What the task asks: Exactly the lines from the one that holds "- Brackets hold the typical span" to the end of the data below: retype these and nothing else.

Dataset excerpt:
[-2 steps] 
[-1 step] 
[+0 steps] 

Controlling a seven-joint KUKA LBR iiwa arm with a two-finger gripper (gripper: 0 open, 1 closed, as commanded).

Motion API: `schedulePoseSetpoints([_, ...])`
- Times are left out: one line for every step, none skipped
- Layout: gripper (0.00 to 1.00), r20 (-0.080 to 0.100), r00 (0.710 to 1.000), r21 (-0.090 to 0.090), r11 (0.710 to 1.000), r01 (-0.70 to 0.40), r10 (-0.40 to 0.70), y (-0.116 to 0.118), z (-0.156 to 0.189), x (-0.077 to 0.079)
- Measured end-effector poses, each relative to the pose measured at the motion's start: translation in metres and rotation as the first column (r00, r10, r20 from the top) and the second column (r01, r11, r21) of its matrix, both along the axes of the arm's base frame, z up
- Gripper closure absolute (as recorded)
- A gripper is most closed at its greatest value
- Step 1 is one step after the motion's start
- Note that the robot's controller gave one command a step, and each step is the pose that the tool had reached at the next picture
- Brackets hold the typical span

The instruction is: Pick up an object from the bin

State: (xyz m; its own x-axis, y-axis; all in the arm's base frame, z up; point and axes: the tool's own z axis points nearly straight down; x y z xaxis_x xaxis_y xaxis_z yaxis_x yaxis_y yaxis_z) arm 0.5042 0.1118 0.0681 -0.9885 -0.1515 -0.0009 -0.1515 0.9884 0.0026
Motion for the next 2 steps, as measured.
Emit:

Answer below:
- Brackets hold the typical span

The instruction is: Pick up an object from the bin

State: (xyz m; its own x-axis, y-axis; all in the arm's base frame, z up; point and axes: the tool's own z axis points nearly straight down; x y z xaxis_x xaxis_y xaxis_z yaxis_x yaxis_y yaxis_z) arm 0.5042 0.1118 0.0681 -0.9885 -0.1515 -0.0009 -0.1515 0.9884 0.0026
Motion for the next 2 steps, as measured.
Emit:

For this exercise, nothing further remains to be done.